What is required: Select every line below containing the word "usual".
= = = = =
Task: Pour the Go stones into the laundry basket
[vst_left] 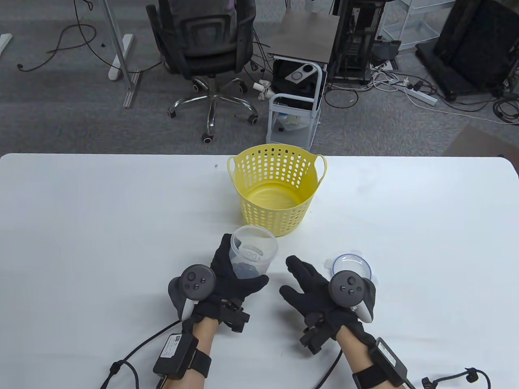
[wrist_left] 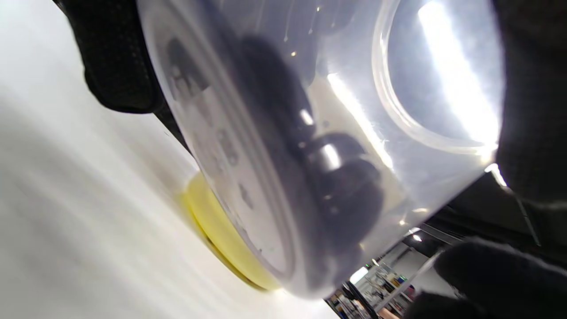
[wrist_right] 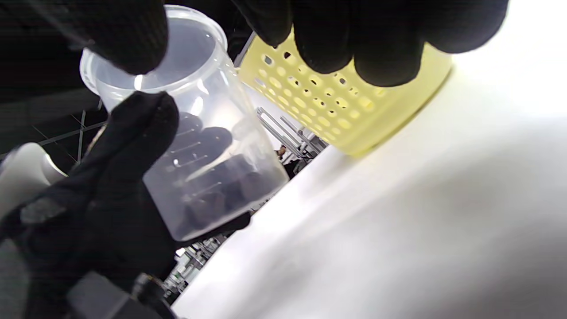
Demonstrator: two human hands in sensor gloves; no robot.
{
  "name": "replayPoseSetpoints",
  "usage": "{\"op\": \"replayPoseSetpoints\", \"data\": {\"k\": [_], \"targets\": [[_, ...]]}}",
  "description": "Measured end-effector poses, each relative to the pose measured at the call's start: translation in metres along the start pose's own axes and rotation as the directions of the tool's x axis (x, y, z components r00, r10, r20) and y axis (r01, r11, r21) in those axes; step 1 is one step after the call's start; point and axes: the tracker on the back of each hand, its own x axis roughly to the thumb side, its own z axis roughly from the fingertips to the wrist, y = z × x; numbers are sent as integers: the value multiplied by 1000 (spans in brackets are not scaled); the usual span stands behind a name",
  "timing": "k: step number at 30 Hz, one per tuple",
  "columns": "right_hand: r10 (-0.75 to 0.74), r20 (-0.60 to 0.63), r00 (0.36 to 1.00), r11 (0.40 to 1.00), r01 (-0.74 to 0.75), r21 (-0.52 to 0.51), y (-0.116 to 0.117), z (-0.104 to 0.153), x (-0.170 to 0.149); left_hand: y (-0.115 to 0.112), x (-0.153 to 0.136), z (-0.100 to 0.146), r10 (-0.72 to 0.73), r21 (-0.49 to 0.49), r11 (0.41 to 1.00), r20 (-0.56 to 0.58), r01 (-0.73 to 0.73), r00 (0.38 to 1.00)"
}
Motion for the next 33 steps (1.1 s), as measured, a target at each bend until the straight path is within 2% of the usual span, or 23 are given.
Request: {"op": "replayPoseSetpoints", "data": {"k": [7, 11, 20, 26, 33], "targets": [[61, -38, 997, 997, -58, 57, 9, -5, -9, 25, -1, -11, -105, 94, 990, -43, 109, 994], [75, -32, 997, 995, -73, 66, 9, -6, -7, 44, 8, -25, -168, 110, 979, -61, 174, 984], [82, -14, 997, 994, -81, 76, 11, -7, -5, 89, 57, -66, -319, 163, 930, -88, 329, 944], [90, -5, 996, 992, -89, 86, 12, -7, -5, 103, 92, -99, -464, 182, 865, -67, 468, 884], [89, 3, 996, 991, -88, 96, 13, -9, -4, 106, 117, -124, -583, 188, 787, -83, 587, 808]]}}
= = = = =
Written response:
  "description": "Measured end-effector poses, each relative to the pose measured at the call's start: translation in metres along the start pose's own axes and rotation as the directions of the tool's x axis (x, y, z components r00, r10, r20) and y axis (r01, r11, r21) in those axes; step 1 is one step after the call's start; point and axes: the tracker on the back of each hand, its own x axis roughly to the thumb side, its own z axis roughly from the fingertips to the wrist, y = z × x; numbers are sent as integers: the value multiplied by 1000 (spans in brackets are not scaled); the usual span stands behind a name",
Motion for the next 33 steps (1.1 s), as measured, a target at each bend until the straight path is within 2% of the usual span, or 23 are given.

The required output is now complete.